:: What you will do ::
Which lines of the entries below include "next"? List them all.

◇ ◇ ◇ ◇ ◇

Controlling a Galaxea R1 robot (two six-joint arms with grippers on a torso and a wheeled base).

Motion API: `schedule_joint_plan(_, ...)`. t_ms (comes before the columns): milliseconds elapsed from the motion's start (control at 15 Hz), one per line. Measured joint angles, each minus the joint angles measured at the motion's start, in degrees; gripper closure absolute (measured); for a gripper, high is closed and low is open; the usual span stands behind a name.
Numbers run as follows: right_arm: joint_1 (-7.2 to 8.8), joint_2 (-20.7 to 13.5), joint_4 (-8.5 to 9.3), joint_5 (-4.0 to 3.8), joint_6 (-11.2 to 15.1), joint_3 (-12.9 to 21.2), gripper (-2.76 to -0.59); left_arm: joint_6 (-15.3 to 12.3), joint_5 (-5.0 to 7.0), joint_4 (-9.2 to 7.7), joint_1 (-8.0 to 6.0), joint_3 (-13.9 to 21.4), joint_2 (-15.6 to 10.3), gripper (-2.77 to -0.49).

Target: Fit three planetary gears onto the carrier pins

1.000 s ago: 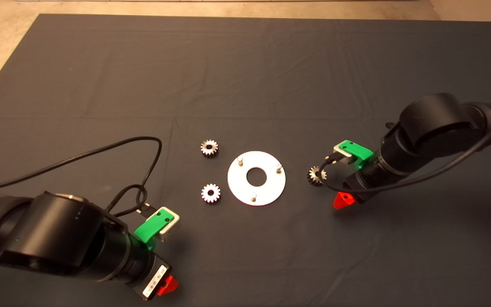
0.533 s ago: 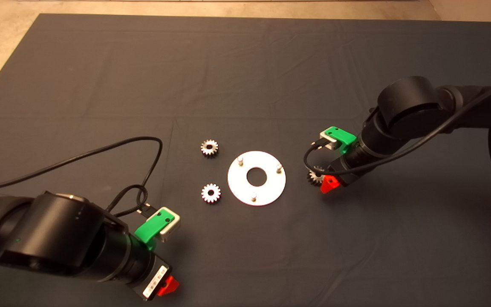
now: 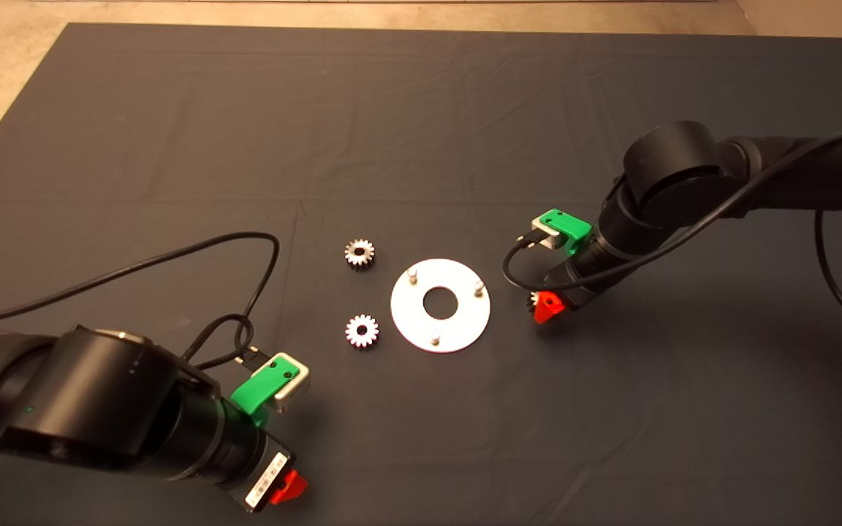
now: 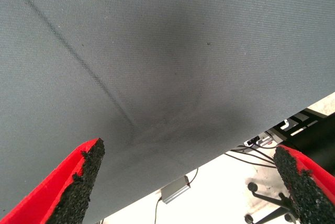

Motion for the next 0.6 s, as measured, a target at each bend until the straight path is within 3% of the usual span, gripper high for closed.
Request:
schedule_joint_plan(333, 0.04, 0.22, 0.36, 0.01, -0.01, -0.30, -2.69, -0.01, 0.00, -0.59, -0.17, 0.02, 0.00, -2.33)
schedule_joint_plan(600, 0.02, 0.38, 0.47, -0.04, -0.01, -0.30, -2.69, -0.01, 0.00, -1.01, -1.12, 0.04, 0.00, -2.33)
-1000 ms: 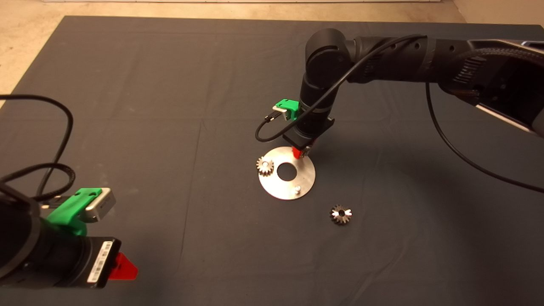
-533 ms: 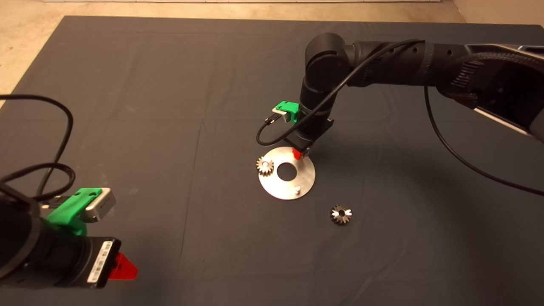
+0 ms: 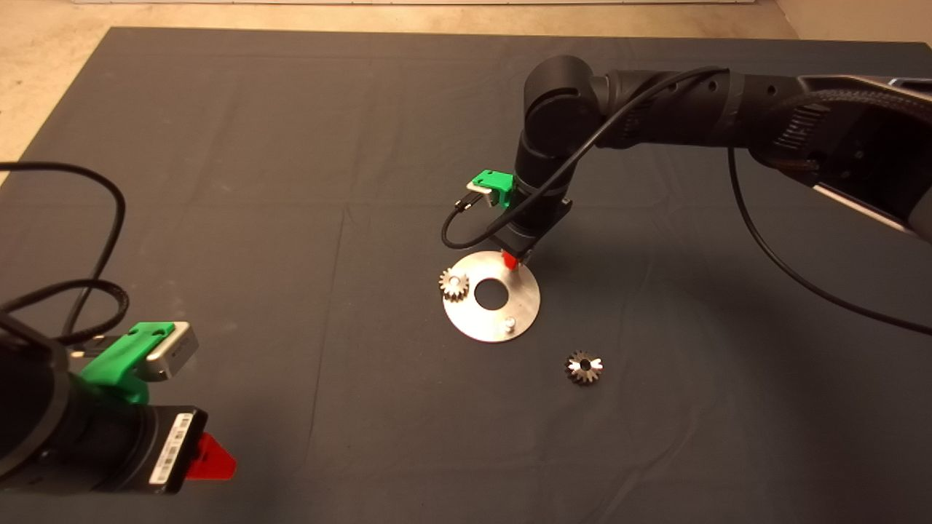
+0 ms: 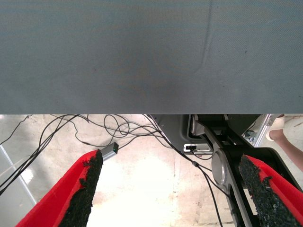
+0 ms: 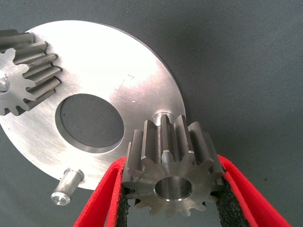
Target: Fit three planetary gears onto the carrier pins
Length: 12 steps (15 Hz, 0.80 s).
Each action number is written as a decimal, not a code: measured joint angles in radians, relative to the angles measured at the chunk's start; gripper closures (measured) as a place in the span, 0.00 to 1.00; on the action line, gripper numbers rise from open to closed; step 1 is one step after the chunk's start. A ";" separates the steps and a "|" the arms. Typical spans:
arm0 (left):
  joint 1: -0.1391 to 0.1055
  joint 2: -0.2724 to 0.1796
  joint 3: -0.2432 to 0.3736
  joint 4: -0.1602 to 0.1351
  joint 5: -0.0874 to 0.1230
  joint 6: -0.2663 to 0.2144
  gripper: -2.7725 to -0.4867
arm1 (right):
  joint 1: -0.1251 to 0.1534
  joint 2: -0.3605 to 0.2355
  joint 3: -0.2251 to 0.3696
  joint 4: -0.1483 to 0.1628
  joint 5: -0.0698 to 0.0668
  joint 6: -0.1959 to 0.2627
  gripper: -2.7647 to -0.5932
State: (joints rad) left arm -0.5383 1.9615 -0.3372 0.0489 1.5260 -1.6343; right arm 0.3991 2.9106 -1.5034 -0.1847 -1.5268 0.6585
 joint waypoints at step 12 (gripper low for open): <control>0.000 0.000 0.000 0.000 0.000 0.000 0.32 | -0.023 0.000 0.001 -0.010 -0.001 -0.002 0.78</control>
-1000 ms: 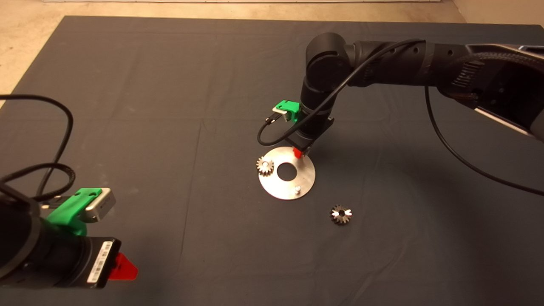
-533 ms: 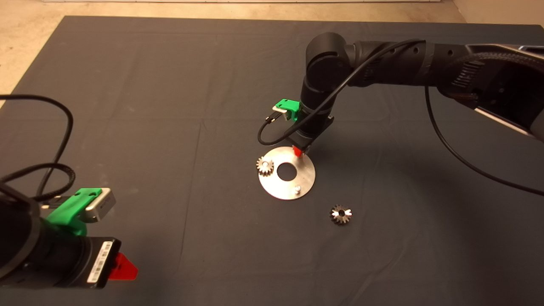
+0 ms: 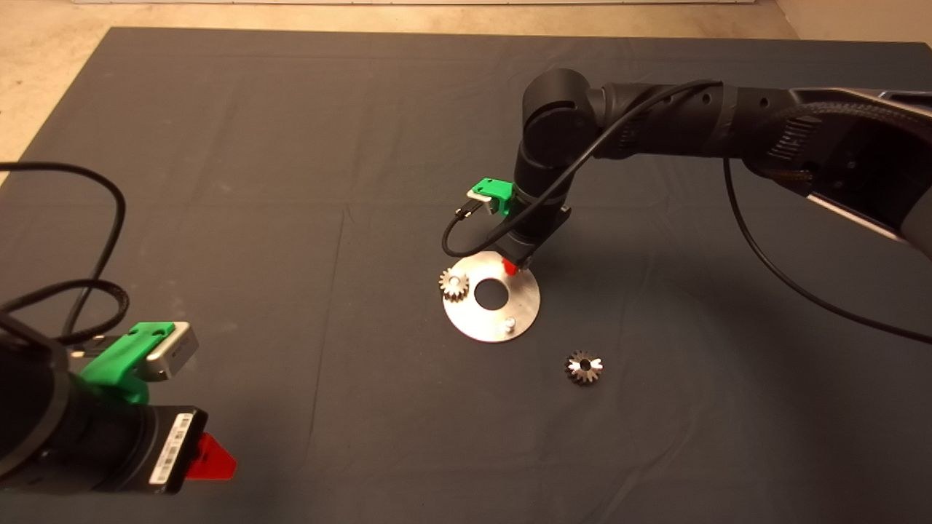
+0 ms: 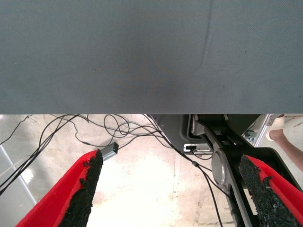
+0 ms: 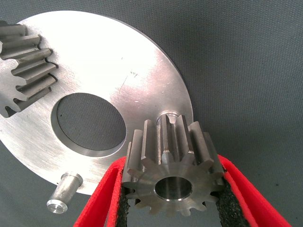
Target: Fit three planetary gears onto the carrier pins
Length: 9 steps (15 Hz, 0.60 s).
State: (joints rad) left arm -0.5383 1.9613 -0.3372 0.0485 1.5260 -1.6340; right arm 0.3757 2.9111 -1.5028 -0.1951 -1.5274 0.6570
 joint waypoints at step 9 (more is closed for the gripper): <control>0.000 0.000 0.000 0.000 0.000 0.000 0.32 | -0.003 -0.002 0.000 -0.009 0.002 -0.002 0.78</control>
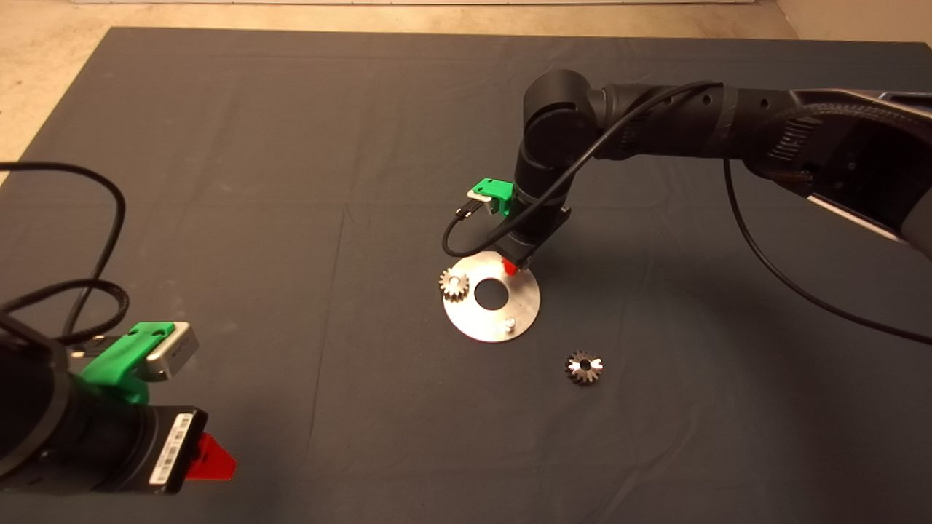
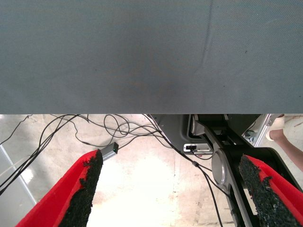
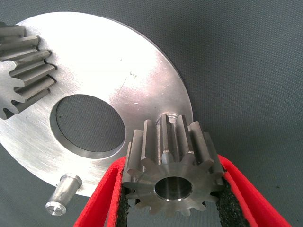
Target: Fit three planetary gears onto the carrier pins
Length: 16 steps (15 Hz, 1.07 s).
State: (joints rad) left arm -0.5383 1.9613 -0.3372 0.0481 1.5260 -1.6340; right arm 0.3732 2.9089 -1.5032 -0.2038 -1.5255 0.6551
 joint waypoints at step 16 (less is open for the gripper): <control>0.000 0.000 0.000 0.000 0.000 0.000 0.32 | -0.010 0.000 -0.005 -0.010 0.001 0.000 0.74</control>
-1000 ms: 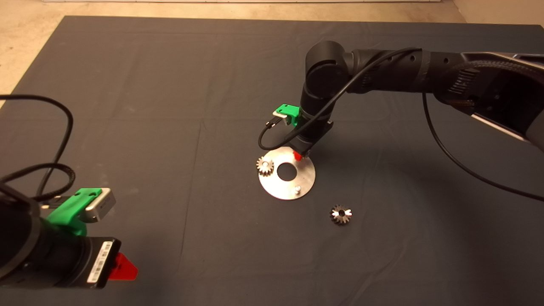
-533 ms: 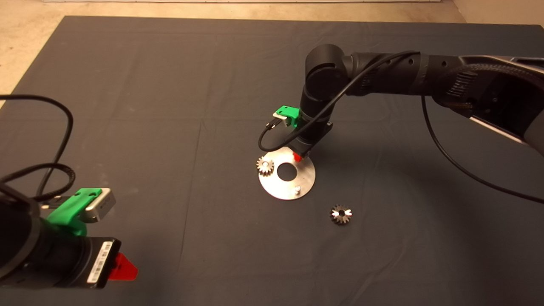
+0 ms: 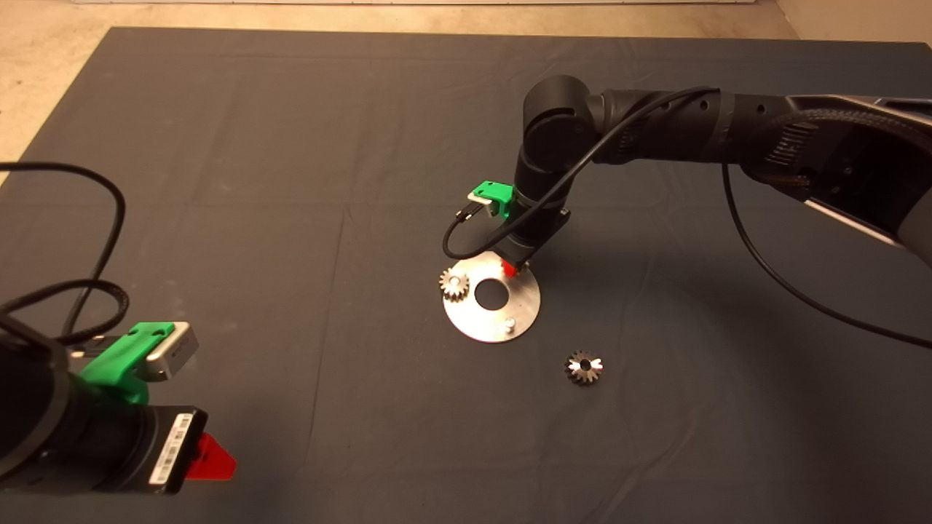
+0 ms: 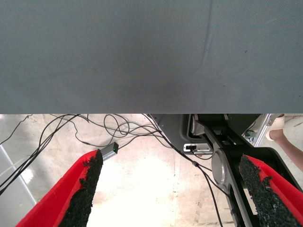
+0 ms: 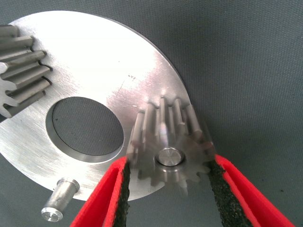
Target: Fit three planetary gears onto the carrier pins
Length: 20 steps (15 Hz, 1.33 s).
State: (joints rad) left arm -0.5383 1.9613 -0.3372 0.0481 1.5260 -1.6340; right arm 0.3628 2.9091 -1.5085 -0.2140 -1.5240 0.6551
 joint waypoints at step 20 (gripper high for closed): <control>0.000 0.000 0.000 -0.021 0.000 0.029 0.32 | 0.050 -0.377 0.620 0.064 -0.010 0.060 0.41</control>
State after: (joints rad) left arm -0.5383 1.9609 -0.3372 0.0267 1.5255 -1.6052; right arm 0.4132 2.5319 -0.8886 -0.1496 -1.5345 0.7147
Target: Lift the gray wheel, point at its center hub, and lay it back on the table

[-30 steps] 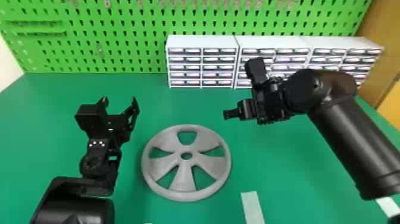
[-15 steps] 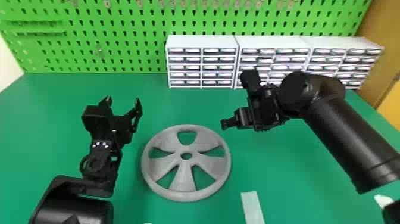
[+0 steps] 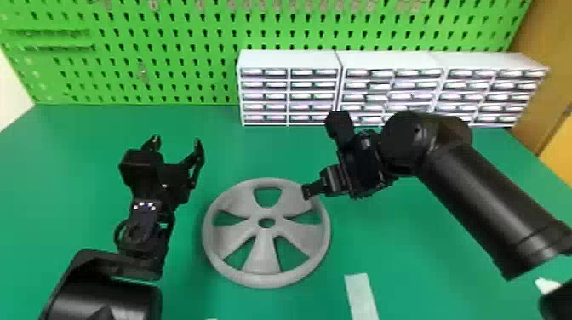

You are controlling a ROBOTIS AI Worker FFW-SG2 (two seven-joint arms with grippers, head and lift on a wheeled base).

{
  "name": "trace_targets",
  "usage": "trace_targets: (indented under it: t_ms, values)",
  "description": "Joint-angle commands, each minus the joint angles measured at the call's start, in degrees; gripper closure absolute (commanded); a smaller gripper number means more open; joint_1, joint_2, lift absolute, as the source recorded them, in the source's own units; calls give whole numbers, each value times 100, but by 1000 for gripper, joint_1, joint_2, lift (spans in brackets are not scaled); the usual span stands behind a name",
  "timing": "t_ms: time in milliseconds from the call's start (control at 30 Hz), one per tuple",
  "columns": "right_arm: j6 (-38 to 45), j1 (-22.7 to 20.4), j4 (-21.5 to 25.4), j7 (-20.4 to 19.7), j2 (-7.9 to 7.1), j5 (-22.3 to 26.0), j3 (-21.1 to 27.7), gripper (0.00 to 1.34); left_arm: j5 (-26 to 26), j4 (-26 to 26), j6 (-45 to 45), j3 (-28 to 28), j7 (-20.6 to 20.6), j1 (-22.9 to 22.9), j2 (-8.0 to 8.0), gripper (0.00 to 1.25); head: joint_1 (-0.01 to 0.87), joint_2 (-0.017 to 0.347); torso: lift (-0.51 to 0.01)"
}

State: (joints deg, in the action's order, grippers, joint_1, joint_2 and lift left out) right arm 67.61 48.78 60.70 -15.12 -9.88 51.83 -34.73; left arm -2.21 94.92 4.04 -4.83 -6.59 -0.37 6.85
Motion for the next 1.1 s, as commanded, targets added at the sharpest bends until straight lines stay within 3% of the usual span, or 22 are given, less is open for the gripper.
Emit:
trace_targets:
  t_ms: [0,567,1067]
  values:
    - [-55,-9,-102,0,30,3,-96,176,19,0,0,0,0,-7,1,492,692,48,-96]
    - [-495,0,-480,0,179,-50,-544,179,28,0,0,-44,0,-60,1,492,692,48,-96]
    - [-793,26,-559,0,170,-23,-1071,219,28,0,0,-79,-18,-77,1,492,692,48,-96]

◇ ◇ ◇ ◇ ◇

:: Response box ::
Motion for the next 0.6 s, as measured, a target at each bend until the straight path is within 3% of the usual span, gripper high for closed.
Motion for the next 1.1 s, as commanded, targets added at the sharpest bends until straight lines stay within 3% of the usual span, or 22 are given, less is open for the gripper.

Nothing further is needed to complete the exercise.